The fluoroquinolone antibacterials have established a firm position in the management of moderate to severe infections, caused by a range of—mostly Gram-negative—pathogens in most of the major organ systems. In some areas (e.g., pyelonephritis, gonorrhoea, enteric fevers, oral management of osteomyelitis, and P. aeruginosa infections), they have become drugs of choice, often replacing parenteral therapy with cephalosporins and aminoglycosides. However, bacterial resistance has appeared not only in predictable species (e.g., staphylo-cocci and P. aeruginosa) but also among organisms (e.g., E. coli) initially thought unlikely to be thus compromised [25,28-32].

Original fluoroquinolones were perceived to be relatively inactive against Gram-positive bacteria, and clinical failures, although in a minority, supported this view. The newer agents—including the 8-methoxyquinolones moxifloxacin and gatifloxacin, together with gemifloxacin—have greatly enhanced anti-pneu-mococcal potency while retaining potency similar to ciprofloxacin against the enterobacteria. Their place in RTI therapy, at a time when burgeoning multiresistance among both pneumococci and H. influenzae increasingly compromises therapy [117], appears ensured. However, quinolone resistance is now being reported and has clear implications for widespread use of the class, notably in sick elderly patients [118]. Considerations of potential cardiac adverse effects in this group [107], however rare, may also influence prescribing.

Other new indications may include extensions to the limited range of pediatric applications, for example, bacterial meningitis, pneumococcal and atypical pneumonias, and suppurative otitis media. These agents also exhibit potency against anaerobes and may, as did trovafloxacin [73], find a major place in intraabdominal and pelvic infection, as monotherapy replacements for cumbersome combinations.

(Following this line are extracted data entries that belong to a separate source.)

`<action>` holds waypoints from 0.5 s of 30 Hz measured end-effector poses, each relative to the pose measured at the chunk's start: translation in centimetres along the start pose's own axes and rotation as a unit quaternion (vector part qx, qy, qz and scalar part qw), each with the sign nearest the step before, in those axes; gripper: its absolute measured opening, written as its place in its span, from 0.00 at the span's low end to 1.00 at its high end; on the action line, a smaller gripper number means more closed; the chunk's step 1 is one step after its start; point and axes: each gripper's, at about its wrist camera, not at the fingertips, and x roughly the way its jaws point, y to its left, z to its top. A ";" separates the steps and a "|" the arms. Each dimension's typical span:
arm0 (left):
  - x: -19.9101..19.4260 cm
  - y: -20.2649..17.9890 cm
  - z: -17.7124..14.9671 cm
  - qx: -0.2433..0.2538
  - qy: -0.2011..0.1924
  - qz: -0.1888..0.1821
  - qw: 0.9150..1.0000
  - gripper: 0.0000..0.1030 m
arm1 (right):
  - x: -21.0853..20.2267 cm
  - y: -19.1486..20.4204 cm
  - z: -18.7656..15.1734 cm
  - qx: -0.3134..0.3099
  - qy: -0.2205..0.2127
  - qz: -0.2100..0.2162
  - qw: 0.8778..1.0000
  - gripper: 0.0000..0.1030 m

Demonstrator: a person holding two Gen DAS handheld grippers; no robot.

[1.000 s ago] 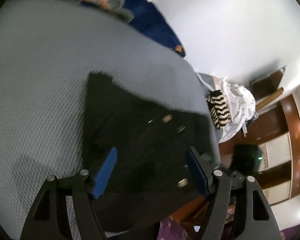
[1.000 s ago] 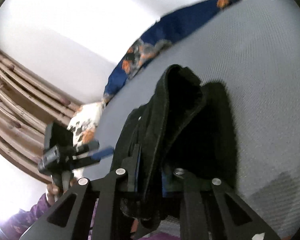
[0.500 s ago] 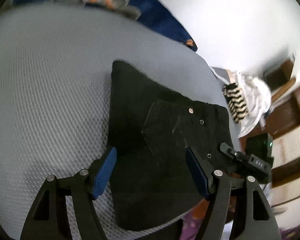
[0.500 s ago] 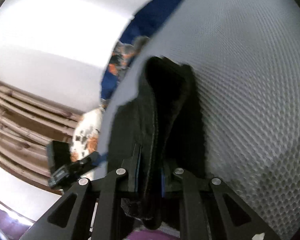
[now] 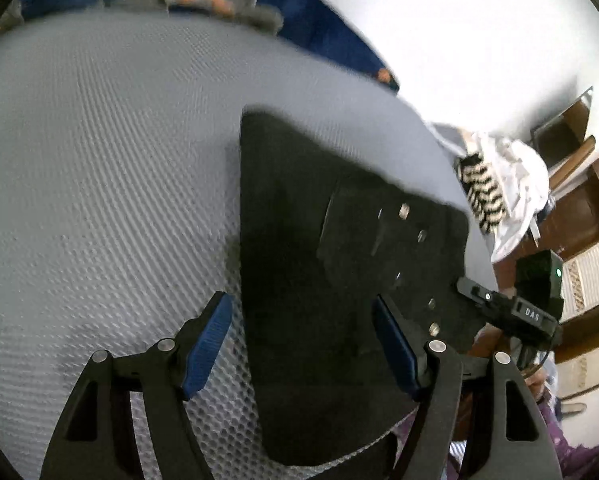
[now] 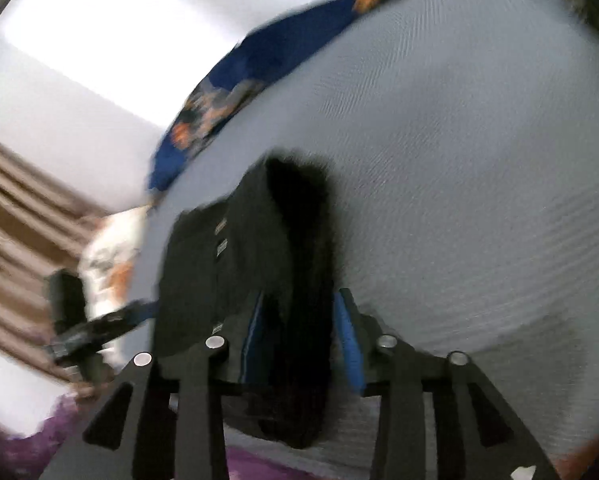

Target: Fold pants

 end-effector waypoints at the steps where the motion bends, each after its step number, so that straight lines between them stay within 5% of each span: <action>1: -0.9 0.0 0.1 0.003 -0.012 0.001 1.000 0.71 | -1.2 0.8 0.2 -0.018 -0.025 -0.009 0.999 0.34; 3: -1.9 -0.3 0.3 0.008 -0.031 0.008 0.999 0.71 | -2.5 3.1 0.5 -0.061 -0.058 -0.011 0.996 0.34; 7: -2.2 -1.5 0.2 0.046 -0.067 0.057 0.995 0.71 | -0.3 6.6 -0.1 -0.128 -0.053 -0.030 0.990 0.34; 10: 0.2 -3.8 0.1 0.070 -0.061 0.053 0.994 0.71 | 2.9 6.8 -1.1 -0.155 -0.016 -0.057 0.986 0.33; 15: 4.6 -4.6 -0.4 0.104 -0.026 0.106 0.989 0.71 | 3.5 6.6 -1.0 -0.147 0.004 -0.076 0.986 0.31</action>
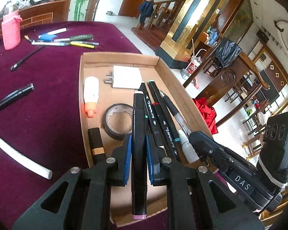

However, the safety of the newest drugs, while established in large prelicensing studies [99-101], is only now being confirmed in uncontrolled populations. The temafloxacin debacle, the abrupt demise of trovafloxacin, and the later withdrawal of grepafloxacin convincingly argue the case for some form of statutory postmarketing surveillance. The newer agents will undoubtedly be used extensively by primary care physicians worldwide, not always appropriately [119]. The effect of the exposure of populations, perhaps including children, to such potent agents, may have at-present-unanticipated ramifications for the epidemiology and etiology of disease. It is hoped that these effects will be positive.